Skip to page content

About this Piece

Grieg was an accomplished pianist and toured regularly, mostly performing his own music. In addition to solo and duo piano pieces, these concerts usually included some of his songs (with his wife a frequent collaborator) and often one of his three violin sonatas. Grieg considered the sonatas to be among his finest works and he often played the piano part for them, at social gatherings as well as public concerts.

It was the great Norwegian violinist Ole Bull who “discovered” Grieg, in the sense that it was he who persuaded Grieg’s parents to send him the Leipzig Conservatory in 1858 at the age of 15. After four somewhat uncomfortable and unsatisfying years there, Grieg continued composition studies intermittently with Niels Gade in Copenhagen.

Grieg wrote his First Violin Sonata (and the Piano Sonata, Op. 7) quickly in the summer of 1865, while staying outside Copenhagen. He later told an interviewer: “Whether it was the enchanting surroundings or the stimulating air, I cannot say. Enough that in eleven days I had composed my Piano Sonata and very soon after my First Violin Sonata. I took them both to Gade at Klampenborg. He looked them through with pleasure, nodded, patted me on the shoulder, and said, ‘That seems a good bit of work. Now we’ll look at the seams more carefully.’

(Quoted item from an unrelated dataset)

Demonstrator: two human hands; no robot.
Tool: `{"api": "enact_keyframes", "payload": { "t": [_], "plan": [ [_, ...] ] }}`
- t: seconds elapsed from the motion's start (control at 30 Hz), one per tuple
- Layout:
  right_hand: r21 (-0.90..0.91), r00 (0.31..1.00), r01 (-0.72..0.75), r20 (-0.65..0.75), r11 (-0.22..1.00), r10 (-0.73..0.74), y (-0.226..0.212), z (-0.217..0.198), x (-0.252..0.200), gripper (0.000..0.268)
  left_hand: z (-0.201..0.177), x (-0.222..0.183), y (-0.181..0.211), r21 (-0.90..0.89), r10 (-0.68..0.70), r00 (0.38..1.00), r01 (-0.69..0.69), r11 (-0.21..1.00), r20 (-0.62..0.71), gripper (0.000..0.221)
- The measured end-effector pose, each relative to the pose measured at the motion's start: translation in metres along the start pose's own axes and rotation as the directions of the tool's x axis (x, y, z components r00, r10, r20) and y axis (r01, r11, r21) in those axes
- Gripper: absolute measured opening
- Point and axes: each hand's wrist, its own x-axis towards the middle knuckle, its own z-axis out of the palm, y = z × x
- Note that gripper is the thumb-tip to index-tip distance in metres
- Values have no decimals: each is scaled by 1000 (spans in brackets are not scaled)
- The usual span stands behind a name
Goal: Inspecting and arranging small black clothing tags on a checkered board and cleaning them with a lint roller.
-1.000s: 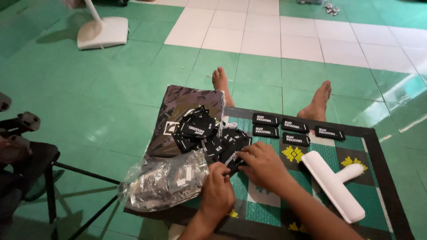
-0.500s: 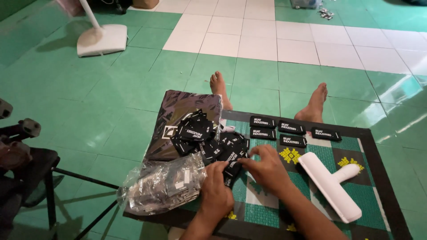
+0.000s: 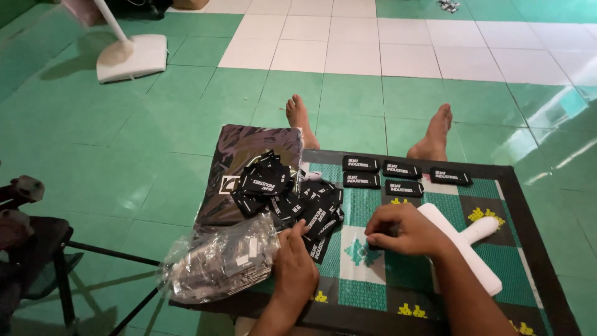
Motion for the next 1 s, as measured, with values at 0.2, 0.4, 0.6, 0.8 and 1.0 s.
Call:
{"api": "enact_keyframes", "payload": {
  "t": [0.2, 0.4, 0.6, 0.8, 1.0],
  "plan": [
    [-172, 955, -248, 119, 953, 270, 16, 9, 3, 18, 4, -4, -5, 43, 29, 1000, -29, 999, -1, 53],
    [-448, 998, -38, -65, 893, 10, 35, 18, -1, 20, 5, -2, -7, 11, 182, 976, -182, 983, -118, 41],
    [35, 932, -352, -80, 936, 353, -19, 18, 7, 28, 11, -3, -5, 150, 322, 931, -298, 943, -172, 27],
    [285, 989, -128, -38, 950, 145, -20, 59, 17, 32, 1, 2, 8, 140, 496, 819, -477, 868, -288, 21],
    [675, 866, -355, -24, 647, 500, -32, 75, 20, 24, -5, 0, 12, 18, 542, 799, -557, 830, -261, 40]
  ]
}}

“Then we marched up a small steep stair to Gade’s workroom, where he sat down at the piano and played with absolute inspiration. I had been told that when Gade was inspired, he drank great quantities of water. That day the Professor emptied four large jugs full.”

Gade’s over-stimulated inspiration is understandable. In this Violin Sonata, Grieg confronted him with a work that takes obviously well-drilled mainstream conservatory expectations of style and form and explodes them with outsider vigor. Yes, this will be a clearly structured sonata in F major, but before the violin enters, Grieg gives two soft piano chords, E-minor and A-minor. Then when the violin comes in with a blithe tune clearly in F, six bars later he gives us a sforzando bump into G-flat: fair warning of the modally inflected harmonic restlessness to come. Then to begin the impressively comprehensive development section, we get a little Andante diversion, revealing in minor mode the implicit pathos of that blithe tune. Following a furious drive to what would seem to be the final cadence, this expressive Andante returns, balancing – or contradicting – the obvious conclusion with subtle mystery.

A mournfully dancing minuet fulfills the omen of those initial piano chords, for it is in A minor, with a whirling folk fiddle trio section in A major for brilliant contrast. The dashing finale is another mashup of folk freedom and conservatory convention, nowhere more apparent than in the development, which begins with a solemn bit of fugue before tearing off to the wild side again.